'Our gratitude is immeasurable': 92nd annual Remembrance Day ceremony held at Toronto cemetery
A Remembrance Day service was held on Monday morning at a cemetery in Toronto’s west end where fallen soldiers were buried more than 100 years ago.
“At a time when there was a need to find suitable area to bury our fallen soldiers,” the manager of the cemetery, located on St. Clair Avenue West near Dufferin Street, Patty Harris told the hundreds of people attending the 8 a.m. ceremony.
“Known as the ‘Field of Honour,’ it is a space where we can pay tribute together to remember our veterans who endured many hardships, who fight in protection of the freedom we enjoy today.”
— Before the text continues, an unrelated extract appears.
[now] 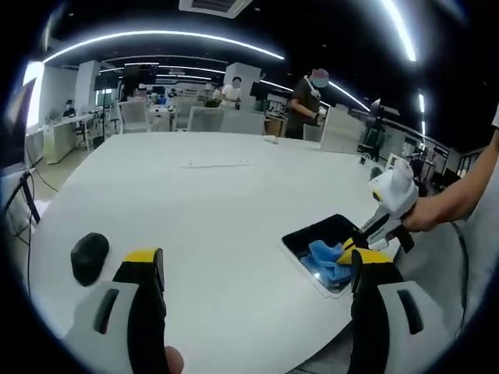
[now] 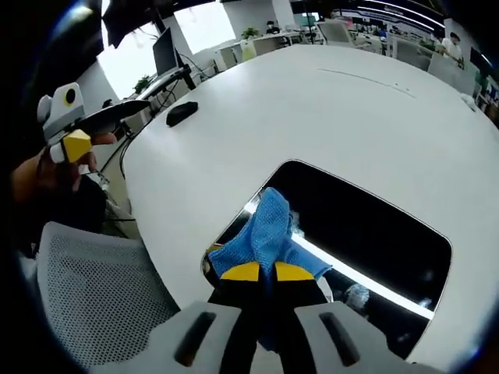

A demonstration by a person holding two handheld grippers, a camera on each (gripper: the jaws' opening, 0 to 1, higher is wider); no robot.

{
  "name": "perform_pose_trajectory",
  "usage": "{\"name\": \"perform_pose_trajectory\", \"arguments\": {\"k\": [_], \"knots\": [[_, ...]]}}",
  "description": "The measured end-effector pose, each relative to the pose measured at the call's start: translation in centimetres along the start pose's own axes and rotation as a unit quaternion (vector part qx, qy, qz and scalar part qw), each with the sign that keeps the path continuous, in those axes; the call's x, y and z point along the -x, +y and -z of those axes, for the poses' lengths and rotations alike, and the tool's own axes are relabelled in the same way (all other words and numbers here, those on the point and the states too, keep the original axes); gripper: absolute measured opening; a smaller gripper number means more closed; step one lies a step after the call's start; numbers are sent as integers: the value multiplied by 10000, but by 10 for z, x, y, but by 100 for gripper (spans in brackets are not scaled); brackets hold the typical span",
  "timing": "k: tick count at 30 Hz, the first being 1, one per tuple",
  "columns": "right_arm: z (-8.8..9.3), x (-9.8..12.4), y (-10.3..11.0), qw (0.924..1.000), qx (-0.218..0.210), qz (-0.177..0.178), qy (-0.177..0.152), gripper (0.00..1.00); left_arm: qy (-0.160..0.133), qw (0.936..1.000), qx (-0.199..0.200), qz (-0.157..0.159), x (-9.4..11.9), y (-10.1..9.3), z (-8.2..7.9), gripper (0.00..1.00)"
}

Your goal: Wipe the mirror surface with the cleaning cloth until all visible marks leave the cleaned area.

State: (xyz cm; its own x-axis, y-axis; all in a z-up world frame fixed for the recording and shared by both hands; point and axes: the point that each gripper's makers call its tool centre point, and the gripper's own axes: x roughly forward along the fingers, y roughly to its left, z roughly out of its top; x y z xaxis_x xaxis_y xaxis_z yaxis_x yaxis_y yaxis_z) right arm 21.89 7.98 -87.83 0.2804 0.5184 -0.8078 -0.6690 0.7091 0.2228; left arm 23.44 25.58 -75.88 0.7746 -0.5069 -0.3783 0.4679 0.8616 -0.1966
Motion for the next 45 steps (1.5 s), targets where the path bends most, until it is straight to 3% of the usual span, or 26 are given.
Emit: {"name": "perform_pose_trajectory", "arguments": {"k": [10,18,29,34,45], "knots": [[-4,-4,7,9999,69,-119,25,0,-4,10000,35,-30,3,-4,1,99],[-13,-17,26,9994,195,-289,5,0,25,9999,56,-105,8,-1,4,99],[-14,-19,21,9990,267,-351,51,0,-19,9999,57,-146,12,-6,0,99],[-16,-17,18,9987,345,-363,12,0,142,9998,-91,-44,14,-12,9,99],[-33,-25,1,9986,375,-366,21,0,165,9999,-27,-38,9,1,12,99]]}}
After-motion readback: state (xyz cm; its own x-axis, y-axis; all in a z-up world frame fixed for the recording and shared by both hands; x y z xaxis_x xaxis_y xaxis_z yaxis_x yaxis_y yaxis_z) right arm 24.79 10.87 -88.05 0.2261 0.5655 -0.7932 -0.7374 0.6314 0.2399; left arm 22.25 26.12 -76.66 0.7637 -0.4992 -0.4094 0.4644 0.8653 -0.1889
“This morning, we remember together the courage of the thousands who have gone into battle to secure our future because without the strength and bravery of our veterans we would not be in the country we are in today.”
Harris said “our gratitude is immeasurable.”
This is the 92nd year of the Sunrise Service being held, which honours Canadian and allied veterans and their spouses.
Reverend Nelsona Dundas from Bloordale United Church presided over the ceremony.
“We remember the thousands who fell and now lie among the poppies in fields far away,” she said. “We remember their families and loved ones as they remember this day.”
Among those honouring loved ones who fought in the First World War was Walter Stevens. He said his great-grandfather was a war veteran, but he only found out in the past decade.
“After the First World War, they took the fort and garrisoned it out to families when they came back,” he recalled. “Myself and my grandmother and great aunts all lived there as a family unit right up until his death in 1932.”
“I’ve been coming every year – this is my ninth year in a row – ever since I found out. Family doesn’t relate history very well as you grow up as a child so you don’t hear anything, even my grandparents, both my grandfathers, they never talked about the war so you only find stuff out later on when you research it all on your own.”
Mayor John Tory was also in attendance of the ceremony and laid a wreath at the Cross of Sacrifice on behalf of the City of Toronto.
The cross is a Commonwealth war memorial designed in 1918 by Sir Reginald Blomfield and installed in Commonwealth war cemeteries containing 40 or more graves. Prospect Cemetery is one of the oldest in Canada and was built in 1890.
The Toronto ceremony was started by members of the ladies auxiliaries in the years following the end of the First World War.
Each year when the ceremony is held, the members lay a long-stemmed poppy on each veteran’s grave to honour their service and sacrifice.